■ **Exercise prompt**:
Please restate the records that follow word for word, omitting any images.

■ **Record set**:
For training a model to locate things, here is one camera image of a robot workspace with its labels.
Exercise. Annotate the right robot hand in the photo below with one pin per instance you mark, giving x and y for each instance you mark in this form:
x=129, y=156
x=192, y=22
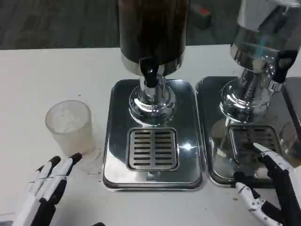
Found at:
x=289, y=188

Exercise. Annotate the clear ribbed glass cup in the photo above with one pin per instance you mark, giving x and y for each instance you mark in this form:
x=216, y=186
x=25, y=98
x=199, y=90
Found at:
x=70, y=131

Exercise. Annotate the slotted grid, dark dispenser tray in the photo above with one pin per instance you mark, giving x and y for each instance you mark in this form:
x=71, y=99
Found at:
x=152, y=148

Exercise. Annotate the slotted grid, clear dispenser tray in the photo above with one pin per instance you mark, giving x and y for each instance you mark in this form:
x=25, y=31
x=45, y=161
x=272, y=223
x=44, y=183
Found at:
x=249, y=136

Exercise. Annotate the black tap lever, clear dispenser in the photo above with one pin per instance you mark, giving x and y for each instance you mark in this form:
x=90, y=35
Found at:
x=282, y=68

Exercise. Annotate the dark drink dispenser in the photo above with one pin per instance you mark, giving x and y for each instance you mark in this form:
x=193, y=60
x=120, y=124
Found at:
x=152, y=28

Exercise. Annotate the clear steel drink dispenser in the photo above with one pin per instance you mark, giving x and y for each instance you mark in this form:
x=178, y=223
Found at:
x=254, y=47

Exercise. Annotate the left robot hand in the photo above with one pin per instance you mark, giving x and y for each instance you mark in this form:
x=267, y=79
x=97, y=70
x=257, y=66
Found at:
x=44, y=186

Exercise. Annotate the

■ **Reply to the exercise**:
For training a model to locate things, here is one camera image of a robot workspace with its labels.
Exercise. Annotate the right robot hand in the photo below with one pin per instance you mark, giving x and y for each instance you mark in this form:
x=129, y=156
x=192, y=22
Found at:
x=289, y=188

Exercise. Annotate the clear ribbed glass cup in the photo above with one pin per instance you mark, giving x and y for each instance you mark in this form:
x=216, y=186
x=25, y=98
x=199, y=90
Found at:
x=70, y=131

Exercise. Annotate the slotted grid, dark dispenser tray in the photo above with one pin per instance you mark, giving x and y for each instance you mark in this form:
x=71, y=99
Found at:
x=152, y=148

Exercise. Annotate the slotted grid, clear dispenser tray in the photo above with one pin per instance you mark, giving x and y for each instance you mark in this form:
x=25, y=31
x=45, y=161
x=272, y=223
x=44, y=183
Found at:
x=249, y=136

Exercise. Annotate the black tap lever, clear dispenser in the photo above with one pin per instance you mark, giving x and y for each instance you mark in this form:
x=90, y=35
Found at:
x=282, y=68

Exercise. Annotate the dark drink dispenser in the photo above with one pin per instance you mark, giving x and y for each instance you mark in this form:
x=193, y=60
x=120, y=124
Found at:
x=152, y=28

Exercise. Annotate the clear steel drink dispenser in the photo above with one pin per instance you mark, giving x and y for each instance you mark in this form:
x=178, y=223
Found at:
x=254, y=47

Exercise. Annotate the left robot hand in the photo above with one pin per instance you mark, giving x and y for each instance you mark in this form:
x=267, y=79
x=97, y=70
x=257, y=66
Found at:
x=44, y=186

Exercise. Annotate the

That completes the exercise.